A bust from the past

The Jimmy Carter Jobs Credit


The latest Senate Democratic bill will cost $85 billion and is shaping up to be largely a rehash of last year's stimulus: extended unemployment insurance, Medicaid cash for the states, and some public works spending. The one new twist is a proposal for a one-year $5,000 tax credit for small businesses for each new worker hired. President Obama calls the credit "the best way to cut taxes" to help small businesses.

But we've also seen this economic movie before—in 1977 under Jimmy Carter. During the two years it was in effect, a jobs credit worth about $7,000 in today's dollars became a $20 billion free lunch as businesses claimed the handout for one of every three new employees.

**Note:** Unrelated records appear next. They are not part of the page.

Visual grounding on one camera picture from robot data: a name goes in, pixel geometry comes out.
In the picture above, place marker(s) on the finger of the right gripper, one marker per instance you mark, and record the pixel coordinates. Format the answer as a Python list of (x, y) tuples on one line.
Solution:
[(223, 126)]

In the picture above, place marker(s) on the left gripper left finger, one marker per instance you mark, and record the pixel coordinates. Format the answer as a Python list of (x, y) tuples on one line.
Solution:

In the short term, the Jimmy Carter jobs credit appeared to reduce unemployment. The jobless rate dropped by 1.2 percentage points (to 5.8% in 1979 from 7% in 1977). But that effect was short-lived, and when the subsidies ended two years later the layoffs resumed and the unemployment rate rose again and by 1980 was back to 7.2%.

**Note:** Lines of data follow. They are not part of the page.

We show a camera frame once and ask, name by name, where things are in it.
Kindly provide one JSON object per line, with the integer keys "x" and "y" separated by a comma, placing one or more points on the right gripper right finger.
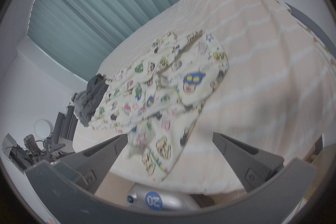
{"x": 246, "y": 162}

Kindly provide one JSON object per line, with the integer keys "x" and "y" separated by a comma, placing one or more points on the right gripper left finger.
{"x": 97, "y": 162}

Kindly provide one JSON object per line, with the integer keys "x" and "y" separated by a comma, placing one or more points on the white printed pyjama top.
{"x": 162, "y": 91}

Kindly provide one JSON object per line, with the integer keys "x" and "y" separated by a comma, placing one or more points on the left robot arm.
{"x": 28, "y": 146}

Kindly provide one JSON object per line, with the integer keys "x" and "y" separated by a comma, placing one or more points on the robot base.
{"x": 170, "y": 200}

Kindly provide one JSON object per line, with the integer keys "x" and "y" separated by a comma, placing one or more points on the black chest of drawers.
{"x": 64, "y": 125}

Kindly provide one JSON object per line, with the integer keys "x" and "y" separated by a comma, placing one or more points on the dark grey garment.
{"x": 86, "y": 110}

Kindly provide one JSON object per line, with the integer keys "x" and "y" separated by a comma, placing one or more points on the bed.
{"x": 262, "y": 60}

Citing this not-so-happy experience, Wisconsin Democrat Ron Kind says the tax credit is evidence that Congress doesn't "do anything new around here except the history we repeat." The left-leaning Tax Policy Center recently looked at a proposal for a $5,000 payroll tax credit, which is similar in concept to the Senate jobs credit, and concluded that "The problem with subsidies such as this is that they are exceedingly sloppy. A lot of money goes to those firms that would have hired anyway."

They're right: The Labor Department reports that in December 2009 there were 2.5 million job openings. Will the government pay $5,000 for every one of these new jobs that would have existed anyway? In the dynamic American economy, thousands of workers are hired, fired or quit each day.

The President is trying to lure Republicans to support this policy as a "business tax cut." But they should know that it violates sound tax principles. Pro-growth tax cuts, as adopted so successfully by JFK in the 1960s and Ronald Reagan in the 1980s, are broad-based and lower tax rates for as many people as possible. This reduces the distortions of the tax system, while permanently adding to the rewards for investment and risk-taking.

Comment: A jobs bill like this will just increase government bureaucracy and waste. The only growing job segment is the government.